• AIM OF THE TASK:
Among the lines below, take the one holding "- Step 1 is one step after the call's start", the one holding "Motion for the", and all lines between them. Set them down exactly.

• PROVIDED MATERIAL:
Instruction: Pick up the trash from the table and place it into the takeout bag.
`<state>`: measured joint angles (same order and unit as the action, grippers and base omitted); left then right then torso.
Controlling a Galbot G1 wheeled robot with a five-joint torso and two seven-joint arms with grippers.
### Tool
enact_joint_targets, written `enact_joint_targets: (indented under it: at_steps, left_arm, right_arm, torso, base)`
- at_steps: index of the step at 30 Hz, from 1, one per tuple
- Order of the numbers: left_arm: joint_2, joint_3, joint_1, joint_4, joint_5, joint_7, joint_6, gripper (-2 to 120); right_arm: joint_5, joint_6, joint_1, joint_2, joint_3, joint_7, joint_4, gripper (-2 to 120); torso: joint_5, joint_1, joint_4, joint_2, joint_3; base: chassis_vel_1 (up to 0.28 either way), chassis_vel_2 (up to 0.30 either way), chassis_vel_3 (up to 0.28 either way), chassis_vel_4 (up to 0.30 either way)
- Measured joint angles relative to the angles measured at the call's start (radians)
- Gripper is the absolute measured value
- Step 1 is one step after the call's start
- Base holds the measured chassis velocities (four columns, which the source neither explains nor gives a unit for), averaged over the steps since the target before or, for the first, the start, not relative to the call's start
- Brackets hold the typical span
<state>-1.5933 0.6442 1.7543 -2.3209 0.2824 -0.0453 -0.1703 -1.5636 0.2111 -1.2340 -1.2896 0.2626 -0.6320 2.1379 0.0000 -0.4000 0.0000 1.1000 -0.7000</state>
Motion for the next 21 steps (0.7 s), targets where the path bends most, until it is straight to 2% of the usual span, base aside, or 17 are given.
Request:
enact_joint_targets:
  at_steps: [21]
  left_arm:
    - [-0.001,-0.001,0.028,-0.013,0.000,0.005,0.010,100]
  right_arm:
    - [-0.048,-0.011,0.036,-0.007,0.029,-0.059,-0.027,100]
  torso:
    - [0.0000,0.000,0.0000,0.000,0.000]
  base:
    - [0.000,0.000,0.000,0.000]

• SOLVED PROBLEM:
- Step 1 is one step after the call's start
- Base holds the measured chassis velocities (four columns, which the source neither explains nor gives a unit for), averaged over the steps since the target before or, for the first, the start, not relative to the call's start
- Brackets hold the typical span
<state>-1.5933 0.6442 1.7543 -2.3209 0.2824 -0.0453 -0.1703 -1.5636 0.2111 -1.2340 -1.2896 0.2626 -0.6320 2.1379 0.0000 -0.4000 0.0000 1.1000 -0.7000</state>
Motion for the next 21 steps (0.7 s), targets where the path bends most, until it is straight to 2% of the usual span, base aside, or 17 are given.

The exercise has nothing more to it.